Luego, cuando llega el tiempo maduro y aceptas que el peligro es parte de la aventura de vivir. Y eres tan frágil que te sientes invencible. Que tienes tanto que perder que luchas por ganar. Que tu orgullo y tu vanidad se hacen tan grande  que no ves tu pobre insignificancia de ser humano pequeño. Y te ensanchas en el que quieres ser olvidando quién estás siendo. Y al tropezar y caer, oyes el aullido del vacío. Y en tu vertiginosa caída sientes miedo a perder aquello que pensabas que eras. Entonces no creas a los que te dijeron que no vales nada. No escuches su miserable plegaria de dolor. No busques refugio en la tristeza, ni dejes que unas mano vacías, sean el cuenco del fracaso. Siente que queda tiempo para hacer. Siente el impulso del corazón y la fuerza de tus manos que te ayudan a construir un tiempo presente sin barreras. Un ahora de puentes sin fronteras. Y vive porque la vida no te pide lo que no das pero te enseña compartir lo que tienes. Y por eso creces en cada decisión valiente y eres más tú, cuanto menos escuchas a los que te amenazan con su cobarde temor. Por eso te digo, vive sin miedo. Sin miedo. Pues ya sabes que si te vencen las dificultades podrás levantarte de nuevo. Y volverás a arriesgar y aprenderás a perder como una manera de ganar.

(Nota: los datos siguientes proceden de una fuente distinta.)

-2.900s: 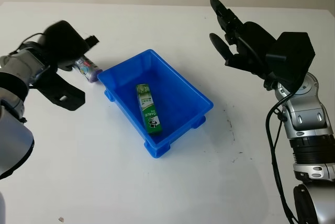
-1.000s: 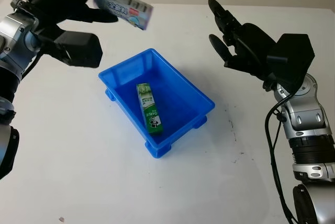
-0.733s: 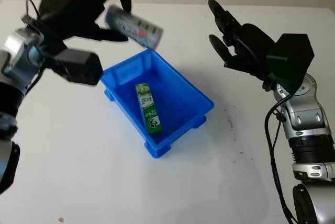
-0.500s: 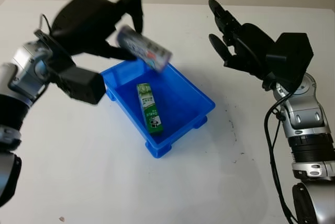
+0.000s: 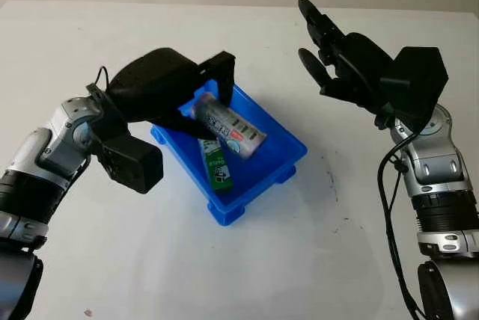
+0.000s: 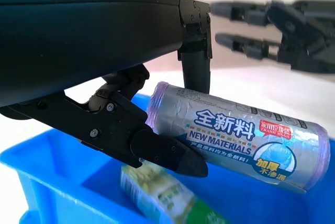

Y más tarde, cuando el tiempo va tan rápido que todo se vuelve lento. Cuando cada minuto de acerca al momento final. Un día cualquiera. Una semana de un mes cualquiera, llaman a tu puerta y sientes que te entregan tu última carta. Una invitación para un viaje sin regreso. Y sientes el miedo atrapando las horas y los días sin piedad. Sientes el miedo del tiempo perdido, de las horas  acabadas. De las últimas luces sin memoria. De los recuerdos sin contorno. De las despedidas sin adiós. Entonces alguien te dirá que la vida es eso, prepararse para la ausencia. Acostumbrarse al dolor. No les hagas caso. Y un momento antes de rendirte y cerrar los ojos para mirar del lado donde caen los sueños, busca caminos que recorrer sin prisa. Encuentra motivos que no saben de su razón. Y aún en ese momento te digo, vive sin miedo. Sin miedo. Por qué si te alzaste ante el temor de la infancia. y venciste al miedo a la noche oscura. Si en la juventud derrotaste al recelo de amar y luego más mayor doblegaste el pánico a perder. Si fuiste tan osado que quisiste vivir de primera mano y pudiste comprender el regalo mágico de los días.Si tuviste la oportunidad de compartir con valentía y mirar con compasión a quien no te comprendía.Si dijiste NO y decidiste que SI. Entonces comprenderás que pusiste de ti todo lo que había. Que entregaste a los días lo mejor que tenías. Que fuiste creativx y valiente y viviste desde el respeto, en libertad y SIN MIEDO.